### [Problem description]
From the first line to the last, write out the material verbatim.
★ ★ ★ ★ ★ ★ ★
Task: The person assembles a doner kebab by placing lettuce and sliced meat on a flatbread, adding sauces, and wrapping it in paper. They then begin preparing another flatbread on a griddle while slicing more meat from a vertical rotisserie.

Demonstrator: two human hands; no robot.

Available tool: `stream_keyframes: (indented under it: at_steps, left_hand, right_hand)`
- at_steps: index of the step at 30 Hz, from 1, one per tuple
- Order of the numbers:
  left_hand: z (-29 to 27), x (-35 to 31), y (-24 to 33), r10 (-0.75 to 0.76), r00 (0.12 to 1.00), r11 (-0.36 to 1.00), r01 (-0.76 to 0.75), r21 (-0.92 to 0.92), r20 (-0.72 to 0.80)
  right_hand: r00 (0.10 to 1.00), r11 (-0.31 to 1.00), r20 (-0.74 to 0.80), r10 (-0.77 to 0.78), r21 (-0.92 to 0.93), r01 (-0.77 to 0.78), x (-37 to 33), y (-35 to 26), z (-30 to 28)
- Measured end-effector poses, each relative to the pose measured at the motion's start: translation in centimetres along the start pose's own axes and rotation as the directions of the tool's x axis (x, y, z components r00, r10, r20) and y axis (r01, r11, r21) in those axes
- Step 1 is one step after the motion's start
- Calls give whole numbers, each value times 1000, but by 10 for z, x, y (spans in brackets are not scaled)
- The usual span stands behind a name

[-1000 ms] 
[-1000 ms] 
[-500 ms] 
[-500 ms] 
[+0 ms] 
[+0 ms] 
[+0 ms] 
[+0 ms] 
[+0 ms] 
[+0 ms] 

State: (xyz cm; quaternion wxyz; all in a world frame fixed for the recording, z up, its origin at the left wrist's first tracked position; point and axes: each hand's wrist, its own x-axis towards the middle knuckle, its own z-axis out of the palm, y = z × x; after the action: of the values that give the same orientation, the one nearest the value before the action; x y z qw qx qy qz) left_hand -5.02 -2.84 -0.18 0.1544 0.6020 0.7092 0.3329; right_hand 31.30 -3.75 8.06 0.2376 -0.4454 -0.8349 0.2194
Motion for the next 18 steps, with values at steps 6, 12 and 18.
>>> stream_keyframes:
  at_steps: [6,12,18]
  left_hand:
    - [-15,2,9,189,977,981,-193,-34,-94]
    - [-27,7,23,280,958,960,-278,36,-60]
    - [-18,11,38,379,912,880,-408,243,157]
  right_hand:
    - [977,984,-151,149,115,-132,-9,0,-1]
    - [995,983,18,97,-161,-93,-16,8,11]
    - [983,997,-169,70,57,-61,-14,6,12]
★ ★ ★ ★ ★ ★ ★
### [Answer space]
Task: The person assembles a doner kebab by placing lettuce and sliced meat on a flatbread, adding sauces, and wrapping it in paper. They then begin preparing another flatbread on a griddle while slicing more meat from a vertical rotisserie.

Demonstrator: two human hands; no robot.

Available tool: `stream_keyframes: (indented under it: at_steps, left_hand, right_hand)`
- at_steps: index of the step at 30 Hz, from 1, one per tuple
- Order of the numbers:
  left_hand: z (-29 to 27), x (-35 to 31), y (-24 to 33), r10 (-0.75 to 0.76), r00 (0.12 to 1.00), r11 (-0.36 to 1.00), r01 (-0.76 to 0.75), r21 (-0.92 to 0.92), r20 (-0.72 to 0.80)
  right_hand: r00 (0.10 to 1.00), r11 (-0.31 to 1.00), r20 (-0.74 to 0.80), r10 (-0.77 to 0.78), r21 (-0.92 to 0.93), r01 (-0.77 to 0.78), x (-37 to 33), y (-35 to 26), z (-30 to 28)
- Measured end-effector poses, each relative to the pose measured at the motion's start: translation in centimetres along the start pose's own axes and rotation as the directions of the tool's x axis (x, y, z components r00, r10, r20) and y axis (r01, r11, r21) in those axes
- Step 1 is one step after the motion's start
- Calls give whole numbers, each value times 1000, but by 10 for z, x, y (spans in brackets are not scaled)
- The usual span stands behind a name

[-1000 ms] 
[-1000 ms] 
[-500 ms] 
[-500 ms] 
[+0 ms] 
[+0 ms] 
[+0 ms] 
[+0 ms] 
[+0 ms] 
[+0 ms] 

State: (xyz cm; quaternion wxyz; all in a world frame fixed for the recording, z up, its origin at the left wrist's first tracked position; point and axes: each hand's wrist, its own x-axis towards the middle knuckle, its own z-axis out of the palm, y = z × x; after the action: of the values that give the same orientation, the one nearest the value before the action; x y z qw qx qy qz) left_hand -5.02 -2.84 -0.18 0.1544 0.6020 0.7092 0.3329; right_hand 31.30 -3.75 8.06 0.2376 -0.4454 -0.8349 0.2194
Motion for the next 18 steps, with values at steps 6, 12 and 18.
>>> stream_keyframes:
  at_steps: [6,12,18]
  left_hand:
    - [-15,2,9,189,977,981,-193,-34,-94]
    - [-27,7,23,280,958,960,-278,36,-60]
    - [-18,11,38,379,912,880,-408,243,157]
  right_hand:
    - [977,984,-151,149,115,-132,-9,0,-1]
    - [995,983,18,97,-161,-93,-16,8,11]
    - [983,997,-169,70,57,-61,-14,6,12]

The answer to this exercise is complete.